BEGIN Input for this task

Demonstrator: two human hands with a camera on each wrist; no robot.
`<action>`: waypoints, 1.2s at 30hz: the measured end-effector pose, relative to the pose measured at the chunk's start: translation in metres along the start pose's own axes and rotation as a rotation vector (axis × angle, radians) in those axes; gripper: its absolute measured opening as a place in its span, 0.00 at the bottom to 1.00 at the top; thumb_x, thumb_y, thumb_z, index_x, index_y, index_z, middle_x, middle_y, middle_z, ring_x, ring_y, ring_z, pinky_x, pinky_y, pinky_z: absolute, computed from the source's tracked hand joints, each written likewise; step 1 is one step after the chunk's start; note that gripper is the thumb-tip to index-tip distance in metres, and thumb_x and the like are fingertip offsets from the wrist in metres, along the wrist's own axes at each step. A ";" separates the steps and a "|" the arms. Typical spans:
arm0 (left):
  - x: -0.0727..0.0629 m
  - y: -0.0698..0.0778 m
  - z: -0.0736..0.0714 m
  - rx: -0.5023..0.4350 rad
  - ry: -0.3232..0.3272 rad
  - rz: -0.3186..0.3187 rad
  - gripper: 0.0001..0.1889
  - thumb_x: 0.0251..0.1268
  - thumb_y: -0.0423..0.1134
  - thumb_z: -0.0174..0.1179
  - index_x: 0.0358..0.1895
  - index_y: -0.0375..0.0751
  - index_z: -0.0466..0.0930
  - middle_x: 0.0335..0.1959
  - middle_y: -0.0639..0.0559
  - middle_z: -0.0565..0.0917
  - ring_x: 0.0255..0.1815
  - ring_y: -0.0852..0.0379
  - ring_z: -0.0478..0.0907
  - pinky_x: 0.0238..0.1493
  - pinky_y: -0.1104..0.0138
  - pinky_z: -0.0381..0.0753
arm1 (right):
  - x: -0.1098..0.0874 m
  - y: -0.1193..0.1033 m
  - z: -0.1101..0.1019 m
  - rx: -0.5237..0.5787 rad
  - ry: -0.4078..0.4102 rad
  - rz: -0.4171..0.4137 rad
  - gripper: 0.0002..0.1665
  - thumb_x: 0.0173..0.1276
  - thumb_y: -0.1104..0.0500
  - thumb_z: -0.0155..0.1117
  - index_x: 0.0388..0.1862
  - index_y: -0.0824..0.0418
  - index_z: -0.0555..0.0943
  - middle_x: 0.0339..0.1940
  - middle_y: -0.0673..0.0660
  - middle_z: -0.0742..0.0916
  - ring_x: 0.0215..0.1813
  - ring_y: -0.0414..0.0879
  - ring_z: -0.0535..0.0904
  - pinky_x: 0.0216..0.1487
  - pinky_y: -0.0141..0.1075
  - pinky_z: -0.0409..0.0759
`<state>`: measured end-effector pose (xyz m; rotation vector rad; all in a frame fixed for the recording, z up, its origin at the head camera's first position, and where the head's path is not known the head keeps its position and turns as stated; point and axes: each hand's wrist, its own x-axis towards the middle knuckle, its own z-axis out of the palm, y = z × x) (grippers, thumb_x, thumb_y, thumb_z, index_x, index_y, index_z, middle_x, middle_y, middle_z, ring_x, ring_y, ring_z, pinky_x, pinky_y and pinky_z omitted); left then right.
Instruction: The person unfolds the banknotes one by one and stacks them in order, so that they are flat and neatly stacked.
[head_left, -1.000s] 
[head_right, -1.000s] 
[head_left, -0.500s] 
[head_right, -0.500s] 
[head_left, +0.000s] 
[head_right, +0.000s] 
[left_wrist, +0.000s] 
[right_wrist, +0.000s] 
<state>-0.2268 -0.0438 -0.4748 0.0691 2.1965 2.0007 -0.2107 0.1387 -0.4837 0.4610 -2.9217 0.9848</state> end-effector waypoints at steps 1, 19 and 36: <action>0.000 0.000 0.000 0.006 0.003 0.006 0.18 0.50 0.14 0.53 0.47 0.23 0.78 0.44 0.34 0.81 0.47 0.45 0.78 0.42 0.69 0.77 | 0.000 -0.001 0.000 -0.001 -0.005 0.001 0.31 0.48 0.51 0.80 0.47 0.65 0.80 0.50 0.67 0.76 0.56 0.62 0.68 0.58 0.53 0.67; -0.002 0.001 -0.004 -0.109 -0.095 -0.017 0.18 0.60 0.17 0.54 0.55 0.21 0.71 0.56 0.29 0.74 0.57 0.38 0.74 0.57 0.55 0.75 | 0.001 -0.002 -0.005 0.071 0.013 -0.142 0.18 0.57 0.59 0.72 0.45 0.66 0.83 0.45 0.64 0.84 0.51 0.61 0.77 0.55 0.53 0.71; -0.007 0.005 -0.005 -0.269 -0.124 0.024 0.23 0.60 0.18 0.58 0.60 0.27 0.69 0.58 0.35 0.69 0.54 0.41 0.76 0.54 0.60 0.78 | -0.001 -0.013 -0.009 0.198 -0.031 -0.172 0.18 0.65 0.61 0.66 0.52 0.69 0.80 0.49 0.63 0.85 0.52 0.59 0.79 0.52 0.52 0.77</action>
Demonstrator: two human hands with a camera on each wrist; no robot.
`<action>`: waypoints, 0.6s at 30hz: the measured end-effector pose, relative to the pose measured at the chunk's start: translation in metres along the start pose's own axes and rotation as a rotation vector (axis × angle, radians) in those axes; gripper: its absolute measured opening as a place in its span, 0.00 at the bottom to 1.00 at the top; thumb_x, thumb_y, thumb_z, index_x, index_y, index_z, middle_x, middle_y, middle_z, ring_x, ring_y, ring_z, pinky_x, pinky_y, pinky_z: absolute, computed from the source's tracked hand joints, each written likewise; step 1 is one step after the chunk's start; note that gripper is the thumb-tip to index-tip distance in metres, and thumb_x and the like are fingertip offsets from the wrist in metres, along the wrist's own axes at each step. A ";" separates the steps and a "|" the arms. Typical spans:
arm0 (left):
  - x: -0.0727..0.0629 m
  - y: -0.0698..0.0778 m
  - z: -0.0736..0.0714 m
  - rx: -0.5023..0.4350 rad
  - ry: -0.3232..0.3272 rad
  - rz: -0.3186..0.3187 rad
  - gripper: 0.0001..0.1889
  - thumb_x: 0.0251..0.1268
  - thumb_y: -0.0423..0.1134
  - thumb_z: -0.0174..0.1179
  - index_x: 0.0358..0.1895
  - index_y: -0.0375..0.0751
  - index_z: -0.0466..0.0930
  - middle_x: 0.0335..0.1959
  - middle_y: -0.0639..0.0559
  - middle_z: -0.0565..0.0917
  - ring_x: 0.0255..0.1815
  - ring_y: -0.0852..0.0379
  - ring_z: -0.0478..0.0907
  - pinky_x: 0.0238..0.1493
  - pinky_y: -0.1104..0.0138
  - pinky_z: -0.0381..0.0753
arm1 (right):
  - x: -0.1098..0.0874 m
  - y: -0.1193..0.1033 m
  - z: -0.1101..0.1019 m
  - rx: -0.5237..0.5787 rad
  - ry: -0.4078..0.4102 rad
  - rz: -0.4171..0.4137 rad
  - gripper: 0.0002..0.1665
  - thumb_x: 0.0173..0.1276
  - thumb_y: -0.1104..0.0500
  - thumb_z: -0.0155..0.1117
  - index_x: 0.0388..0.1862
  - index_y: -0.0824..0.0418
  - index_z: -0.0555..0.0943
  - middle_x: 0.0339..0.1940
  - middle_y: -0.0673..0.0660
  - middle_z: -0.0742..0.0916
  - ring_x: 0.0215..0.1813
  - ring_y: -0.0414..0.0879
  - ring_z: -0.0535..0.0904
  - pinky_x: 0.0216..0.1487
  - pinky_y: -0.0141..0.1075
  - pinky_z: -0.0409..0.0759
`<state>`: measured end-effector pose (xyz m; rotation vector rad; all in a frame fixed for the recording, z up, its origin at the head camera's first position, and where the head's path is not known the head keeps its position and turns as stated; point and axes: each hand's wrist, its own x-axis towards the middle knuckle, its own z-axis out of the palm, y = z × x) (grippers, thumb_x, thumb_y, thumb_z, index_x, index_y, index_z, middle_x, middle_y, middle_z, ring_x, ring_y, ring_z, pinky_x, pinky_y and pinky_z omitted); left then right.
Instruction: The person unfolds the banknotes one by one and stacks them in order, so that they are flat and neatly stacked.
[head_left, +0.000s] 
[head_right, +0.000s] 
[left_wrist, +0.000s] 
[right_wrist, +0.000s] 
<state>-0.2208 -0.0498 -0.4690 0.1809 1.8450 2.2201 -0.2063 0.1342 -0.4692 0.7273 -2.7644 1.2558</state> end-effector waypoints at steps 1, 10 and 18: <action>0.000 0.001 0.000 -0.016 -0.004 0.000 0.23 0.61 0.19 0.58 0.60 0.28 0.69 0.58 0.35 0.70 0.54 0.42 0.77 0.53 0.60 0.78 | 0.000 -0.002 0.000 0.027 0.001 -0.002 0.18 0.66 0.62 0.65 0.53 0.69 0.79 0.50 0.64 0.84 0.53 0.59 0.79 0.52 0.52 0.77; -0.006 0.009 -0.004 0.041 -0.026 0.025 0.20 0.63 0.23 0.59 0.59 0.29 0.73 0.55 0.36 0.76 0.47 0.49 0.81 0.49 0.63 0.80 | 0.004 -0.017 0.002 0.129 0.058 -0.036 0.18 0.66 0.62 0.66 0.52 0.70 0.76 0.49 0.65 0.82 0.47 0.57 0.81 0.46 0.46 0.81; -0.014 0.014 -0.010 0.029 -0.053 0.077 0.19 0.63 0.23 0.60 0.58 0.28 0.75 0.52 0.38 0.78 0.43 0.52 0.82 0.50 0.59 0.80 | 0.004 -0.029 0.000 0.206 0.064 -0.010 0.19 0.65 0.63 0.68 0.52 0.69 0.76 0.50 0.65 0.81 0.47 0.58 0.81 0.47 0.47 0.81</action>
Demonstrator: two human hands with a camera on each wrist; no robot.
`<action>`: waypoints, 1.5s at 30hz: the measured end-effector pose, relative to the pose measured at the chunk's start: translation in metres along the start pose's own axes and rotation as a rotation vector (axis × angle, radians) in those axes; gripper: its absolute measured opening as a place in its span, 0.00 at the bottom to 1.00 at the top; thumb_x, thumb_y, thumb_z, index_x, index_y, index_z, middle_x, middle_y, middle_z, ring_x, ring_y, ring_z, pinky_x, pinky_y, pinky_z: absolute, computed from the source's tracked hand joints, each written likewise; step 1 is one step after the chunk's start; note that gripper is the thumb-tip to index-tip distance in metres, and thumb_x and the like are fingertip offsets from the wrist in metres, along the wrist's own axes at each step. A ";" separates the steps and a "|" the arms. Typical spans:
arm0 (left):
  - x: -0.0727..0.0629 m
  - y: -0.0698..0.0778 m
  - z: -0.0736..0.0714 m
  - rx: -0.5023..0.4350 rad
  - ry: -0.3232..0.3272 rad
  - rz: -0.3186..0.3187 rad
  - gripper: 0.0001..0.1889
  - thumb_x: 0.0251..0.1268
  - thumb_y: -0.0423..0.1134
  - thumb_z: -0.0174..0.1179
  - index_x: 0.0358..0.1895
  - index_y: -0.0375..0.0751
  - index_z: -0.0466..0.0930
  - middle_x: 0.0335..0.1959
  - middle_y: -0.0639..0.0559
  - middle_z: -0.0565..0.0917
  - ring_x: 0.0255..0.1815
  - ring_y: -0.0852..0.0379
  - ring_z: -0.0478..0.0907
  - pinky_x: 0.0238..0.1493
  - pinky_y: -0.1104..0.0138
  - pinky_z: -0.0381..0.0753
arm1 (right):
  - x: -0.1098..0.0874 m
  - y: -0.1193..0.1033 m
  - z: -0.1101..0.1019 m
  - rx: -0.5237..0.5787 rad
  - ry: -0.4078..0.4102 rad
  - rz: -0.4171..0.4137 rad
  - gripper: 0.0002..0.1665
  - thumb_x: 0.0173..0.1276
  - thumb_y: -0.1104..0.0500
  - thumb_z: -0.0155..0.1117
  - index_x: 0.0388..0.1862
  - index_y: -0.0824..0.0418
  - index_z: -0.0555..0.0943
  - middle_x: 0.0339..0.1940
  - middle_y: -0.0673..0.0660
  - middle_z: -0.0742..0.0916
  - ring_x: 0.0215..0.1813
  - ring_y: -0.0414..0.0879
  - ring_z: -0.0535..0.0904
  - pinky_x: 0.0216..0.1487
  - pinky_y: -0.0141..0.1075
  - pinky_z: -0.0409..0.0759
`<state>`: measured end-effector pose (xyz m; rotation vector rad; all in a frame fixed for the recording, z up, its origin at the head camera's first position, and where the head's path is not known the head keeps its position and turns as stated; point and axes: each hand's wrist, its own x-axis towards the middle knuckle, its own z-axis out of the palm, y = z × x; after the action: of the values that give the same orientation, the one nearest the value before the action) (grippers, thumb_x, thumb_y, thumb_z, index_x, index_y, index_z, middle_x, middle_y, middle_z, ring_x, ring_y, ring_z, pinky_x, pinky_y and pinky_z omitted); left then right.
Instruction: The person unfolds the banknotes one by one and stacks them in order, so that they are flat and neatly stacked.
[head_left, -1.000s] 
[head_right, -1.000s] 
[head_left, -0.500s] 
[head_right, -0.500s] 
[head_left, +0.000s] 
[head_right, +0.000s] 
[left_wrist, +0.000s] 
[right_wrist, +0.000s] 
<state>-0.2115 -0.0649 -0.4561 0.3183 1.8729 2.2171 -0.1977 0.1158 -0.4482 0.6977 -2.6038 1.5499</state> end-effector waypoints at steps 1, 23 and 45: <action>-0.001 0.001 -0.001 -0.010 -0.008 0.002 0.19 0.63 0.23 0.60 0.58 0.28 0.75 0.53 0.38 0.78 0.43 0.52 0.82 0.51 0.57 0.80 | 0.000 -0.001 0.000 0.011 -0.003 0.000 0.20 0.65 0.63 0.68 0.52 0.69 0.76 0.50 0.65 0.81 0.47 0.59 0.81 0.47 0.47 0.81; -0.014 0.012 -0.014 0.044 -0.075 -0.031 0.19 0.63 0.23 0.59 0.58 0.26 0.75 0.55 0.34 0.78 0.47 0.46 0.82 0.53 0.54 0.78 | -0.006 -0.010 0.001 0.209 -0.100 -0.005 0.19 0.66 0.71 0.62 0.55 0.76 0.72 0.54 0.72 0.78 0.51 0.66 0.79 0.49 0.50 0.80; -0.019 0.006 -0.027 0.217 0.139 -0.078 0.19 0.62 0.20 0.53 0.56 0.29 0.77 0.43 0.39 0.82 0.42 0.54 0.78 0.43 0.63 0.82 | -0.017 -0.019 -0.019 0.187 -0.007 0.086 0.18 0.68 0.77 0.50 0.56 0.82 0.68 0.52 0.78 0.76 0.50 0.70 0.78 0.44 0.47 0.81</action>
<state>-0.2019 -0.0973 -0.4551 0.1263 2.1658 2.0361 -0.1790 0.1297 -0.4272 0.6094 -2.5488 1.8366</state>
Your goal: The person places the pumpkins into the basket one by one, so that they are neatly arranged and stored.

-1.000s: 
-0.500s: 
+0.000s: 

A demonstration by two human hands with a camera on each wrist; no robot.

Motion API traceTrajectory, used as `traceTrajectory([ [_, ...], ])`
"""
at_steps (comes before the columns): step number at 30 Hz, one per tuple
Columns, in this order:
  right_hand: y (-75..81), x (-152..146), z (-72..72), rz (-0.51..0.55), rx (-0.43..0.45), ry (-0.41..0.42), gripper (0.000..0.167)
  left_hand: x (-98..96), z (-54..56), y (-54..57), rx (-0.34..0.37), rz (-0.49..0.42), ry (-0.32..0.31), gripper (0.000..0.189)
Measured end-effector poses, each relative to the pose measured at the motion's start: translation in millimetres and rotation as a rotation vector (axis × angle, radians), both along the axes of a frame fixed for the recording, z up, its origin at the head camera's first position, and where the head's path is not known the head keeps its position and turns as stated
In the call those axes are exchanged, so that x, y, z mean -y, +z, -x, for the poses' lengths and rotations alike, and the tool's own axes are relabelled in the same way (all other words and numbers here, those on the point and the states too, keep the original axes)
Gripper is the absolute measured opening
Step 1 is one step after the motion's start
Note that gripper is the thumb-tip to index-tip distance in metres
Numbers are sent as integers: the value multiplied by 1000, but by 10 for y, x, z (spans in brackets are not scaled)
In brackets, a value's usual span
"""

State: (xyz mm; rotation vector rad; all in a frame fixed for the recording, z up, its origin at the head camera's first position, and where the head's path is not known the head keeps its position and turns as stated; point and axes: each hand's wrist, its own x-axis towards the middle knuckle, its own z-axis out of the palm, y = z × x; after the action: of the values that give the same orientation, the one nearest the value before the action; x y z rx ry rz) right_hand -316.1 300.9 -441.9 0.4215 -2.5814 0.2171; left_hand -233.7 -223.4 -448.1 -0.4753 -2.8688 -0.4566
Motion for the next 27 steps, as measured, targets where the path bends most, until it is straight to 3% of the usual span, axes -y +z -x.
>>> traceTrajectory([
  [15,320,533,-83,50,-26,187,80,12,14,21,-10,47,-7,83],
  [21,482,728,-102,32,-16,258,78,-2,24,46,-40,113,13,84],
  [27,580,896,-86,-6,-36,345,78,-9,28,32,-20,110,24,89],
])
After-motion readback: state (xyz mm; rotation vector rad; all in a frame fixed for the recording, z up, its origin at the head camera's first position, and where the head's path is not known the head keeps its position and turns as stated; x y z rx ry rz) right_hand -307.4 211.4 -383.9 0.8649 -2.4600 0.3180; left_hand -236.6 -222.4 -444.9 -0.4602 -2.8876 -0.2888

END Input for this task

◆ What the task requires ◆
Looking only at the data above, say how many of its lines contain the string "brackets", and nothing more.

◆ The answer ◆
2